100 people are standing on the grass in front of Gunnersbury Park Museum to form the outline of the figure 100. This is to celebrate the park's 100th birthday.

Party in the park: Gunnersbury 100

Gunnersbury Park is turning 100 years old – come and join the birthday celebrations which will bring together music, dance, family activities and a look back on history.

Party in the park

Everyone is invited to the park’s 100th birthday party on Bank Holiday Monday, 25 May from 11am to 4pm.

The party is one of many events planned by Gunnersbury Museum and Park Development Trust to celebrate the centenary of the park, opened by British politician Neville Chamberlain on 21 May 1926. The free family party will feature dance workshops by Singland Jazz, the Charleston and Lindy Hop, and live bands playing music from the 1920s right the way through the decades.

Giant picnic blanket

The party’s centrepiece will be the ’Gunnersbury Community Picnic Blanket’, a 100-square-metre patchwork made from individual squares decorated and stitched together by residents, community groups including Southall Black Sisters, Himawari and Trinjan, museum staff and volunteers.

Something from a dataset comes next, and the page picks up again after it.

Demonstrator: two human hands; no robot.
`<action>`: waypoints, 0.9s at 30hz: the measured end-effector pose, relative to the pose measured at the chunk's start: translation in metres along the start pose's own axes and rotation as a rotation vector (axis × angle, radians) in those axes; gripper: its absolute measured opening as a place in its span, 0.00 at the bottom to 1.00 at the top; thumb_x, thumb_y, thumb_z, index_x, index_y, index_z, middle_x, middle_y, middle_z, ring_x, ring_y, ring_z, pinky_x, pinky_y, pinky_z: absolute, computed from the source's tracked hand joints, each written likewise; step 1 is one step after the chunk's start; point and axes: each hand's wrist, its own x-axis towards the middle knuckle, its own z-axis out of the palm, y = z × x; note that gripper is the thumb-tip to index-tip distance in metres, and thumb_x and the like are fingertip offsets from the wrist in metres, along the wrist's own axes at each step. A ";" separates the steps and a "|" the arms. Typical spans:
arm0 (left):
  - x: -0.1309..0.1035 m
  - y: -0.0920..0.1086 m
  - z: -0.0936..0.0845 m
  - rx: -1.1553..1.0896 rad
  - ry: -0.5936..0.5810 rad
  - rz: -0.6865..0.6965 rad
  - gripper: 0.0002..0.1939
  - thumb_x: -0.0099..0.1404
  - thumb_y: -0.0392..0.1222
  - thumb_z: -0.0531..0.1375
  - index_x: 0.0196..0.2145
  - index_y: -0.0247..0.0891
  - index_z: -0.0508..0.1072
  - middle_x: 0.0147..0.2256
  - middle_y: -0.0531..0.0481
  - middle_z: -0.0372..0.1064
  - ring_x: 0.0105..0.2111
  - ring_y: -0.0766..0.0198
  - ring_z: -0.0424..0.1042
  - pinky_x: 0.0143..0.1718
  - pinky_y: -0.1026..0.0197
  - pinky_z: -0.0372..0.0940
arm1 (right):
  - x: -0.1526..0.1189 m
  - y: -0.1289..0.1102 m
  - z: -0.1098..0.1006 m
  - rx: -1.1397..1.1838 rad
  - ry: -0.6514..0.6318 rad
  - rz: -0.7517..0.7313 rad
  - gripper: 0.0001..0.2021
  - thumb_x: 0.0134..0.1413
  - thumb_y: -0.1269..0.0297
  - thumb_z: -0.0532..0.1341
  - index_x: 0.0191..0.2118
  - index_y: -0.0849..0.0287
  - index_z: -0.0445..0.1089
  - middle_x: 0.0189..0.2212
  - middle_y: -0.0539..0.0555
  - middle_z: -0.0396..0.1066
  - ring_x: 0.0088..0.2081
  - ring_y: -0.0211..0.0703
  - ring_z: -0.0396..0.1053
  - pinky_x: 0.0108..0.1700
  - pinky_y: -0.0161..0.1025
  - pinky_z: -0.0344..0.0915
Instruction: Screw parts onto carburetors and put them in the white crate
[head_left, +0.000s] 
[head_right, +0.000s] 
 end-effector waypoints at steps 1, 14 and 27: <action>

Visitors are being encouraged to bring a picnic and gather on the blanket during the celebration. There is still time to create your own piece of patchwork for the blanket at the Gunnersbury Park Community Sewing Sessions in the museum on Friday 8 and Sunday 10 May. No sewing experience is needed and as well as creating a piece of history, refreshments will be on offer and vintage movies will be playing in the background.
For more information on the sewing sessions visit the park and museum’s website.

For visitors to the party interested in the history of the park, there will be tours of Gunnersbury Museum, including its historic kitchens, alongside a guided walk of the park focusing on more than a century of landscape and garden design.

Traditional outdoor games such as quoits and hopscotch are also planned for visitors of all ages. There will also be more than 30 stalls, featuring local artists and makers as well as charity and community groups.
Victoria Barlow, Gunnersbury’s head of museum services, said: “This is a very exciting year for Gunnersbury Park and we are delighted to showcase the history of the park both in the Museum and in our upcoming outdoor exhibition. Gunnersbury Park has always been a park for people, and we’re so excited to share some of the stories of the people who created, cared for and used this amazing local resource.”

Other Gunnersbury 100 events

The first of 2 exhibitions, Gunnersbury Unlocked, is running at the museum until the end of the year. The exhibition covers various chapters in the park and museum’s history over the last century, from its role in supporting the war effort during World War II to its initial transition from a privately owned Rothschild estate to a public park.

The second exhibition is set to open on 4 July. It will be an outdoor photographic exhibition in the park itself, featuring historic photographs from the last 100 years lined up with the existing views so visitors can compare and contrast. Gunnersbury Museum will be working with their Young Curators to develop a complementary photographic exhibition inside the Museum.

There will also be May half-term fun at the park with a ‘toys and games trail’ featuring toys from the last 100 years.

You can read more about the opening of the park and its history on Around Ealing website’s local history pages.

A black and white photo with hundreds of people attending the the official opening of Gunnersbury Park by Neville Chamberlain in May 1926.
Opening of Gunnersbury Park in 1926.

Did you know?

More than 14,000 children visit the museum on school trips every year with many getting to see for themselves how different learning was in a Victorian classroom.